US FDA targets endpoints, preclinical testing and trial design to advance gene therapies
The US Food and Drug Administration (FDA) has released recommendations aimed at supporting the development of gene therapies in three disease categories: haemophilia, retinal disorders, and rare diseases.
The guidances cover the FDA’s current thinking on clinical trial design, preclinical considerations designed to support development, and surrogate endpoints that could be used by sponsors to help accelerate approval.
According to FDA commissioner Scott Gottlieb, the Agency’s “new commitment” to developing disease-specific recommendations reflects growing activity in this field.
The guidance documents are intended “to serve as the building blocks of a modern, comprehensive framework for how we’ll help advance the field of gene therapy, while making sure new products meet the FDA’s gold standard for safety and effectiveness,” said Gottlieb in a statement.
WCG (WIRB-Copernicus Group)’s senior scientific advisor of gene therapy, Daniel Kavanagh, told us the documents clearly reflect a response by the FDA to challenges encountered by sponsors making decisions about new product development.
“A greater understanding of FDA expectations should help sponsors avoid expending time and resources on unproductive drug development efforts,” he said.
“Sponsors, investigators, and regulators who are accustomed to product development for small molecules and less complex biologics need to orient themselves to operational and regulatory considerations that arise with development of many complex gene therapy products,” he added.
A call for cheaper meds
The Agency has approved three gene therapies to date: Novartis’ Kymriah (tisagenlecleucel) in August 2017, Gilead Sciences’ Yescarta (axicabtagene ciloleucel) in October 2017, and Spark Therapeutics’ Luxturna (voretigene neparvovec-rzyl) in December 2017. Kymriah received US approval for a second indication in May this year.
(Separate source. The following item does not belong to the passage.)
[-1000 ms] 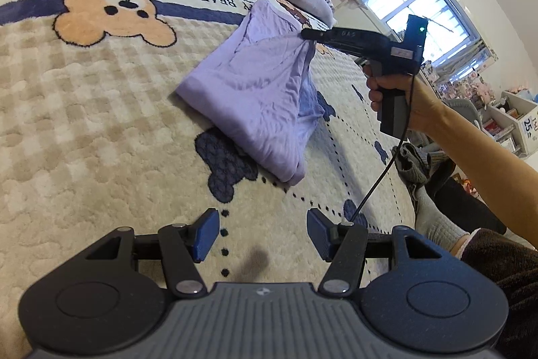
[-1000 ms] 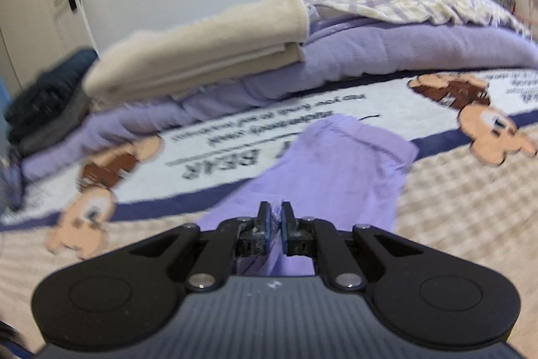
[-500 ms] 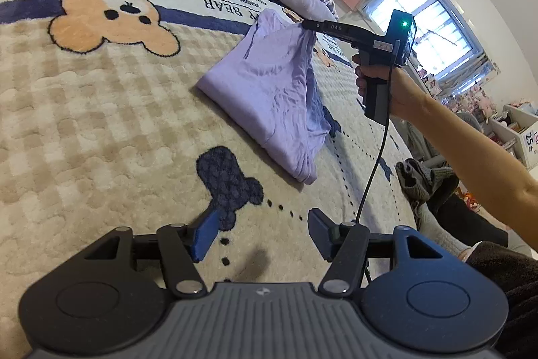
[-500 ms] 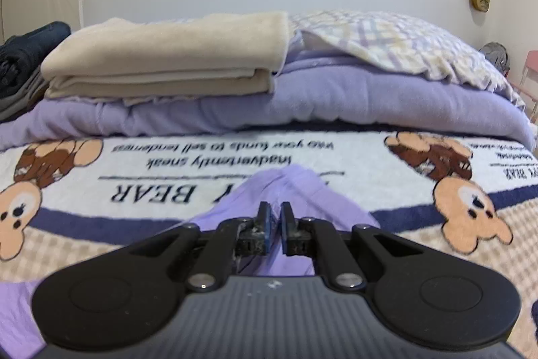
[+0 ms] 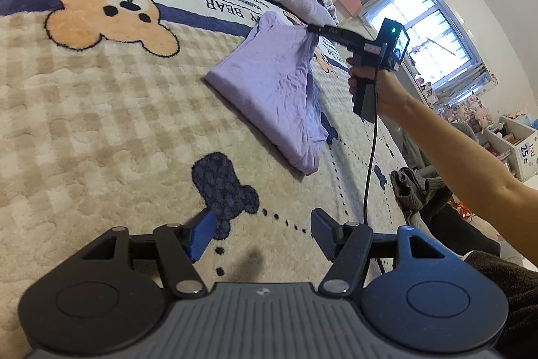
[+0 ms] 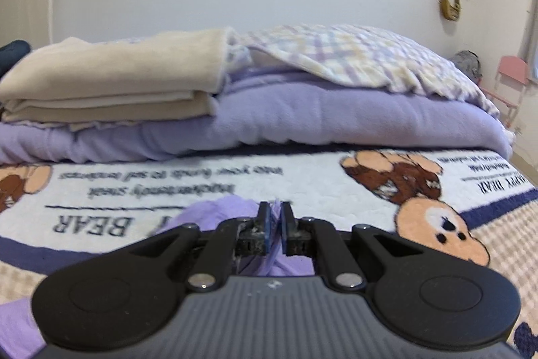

When approved in 2017, the list price of a single treatment of Kymriah, was set at $474,000 (€390,000), and Yescarta, at $373,000.
While according to Kavanagh, there is a “constant push for improvements” across the development process – from molecular target identification, to gene transfer technology and manufacturing, through to preparing sites and investigators to handle product safety – he said more could be done regarding reimbursement for these expensive medicines.
“Broadly speaking, a major issue facing the field in general relates to reimbursement for approval products, some of which involve a high cost for treatment,” Kavanagh told us.
Novartis made a move to combat this issue in 2017, when the Swiss firm partnered with the US Centers for Medicare and Medicaid Services (CMS) on an indication-based pricing scheme. According to the agreement, only acute lymphoblastic leukaemia (ALL) patients who respond to Kymriah by the end of the first month are required to pay for the treatment.
Kavanagh continued: “The more clarity that sponsors have with the respect to the commercial outlook for specialised indications, the more resources can be applied to broad, systematic product development.”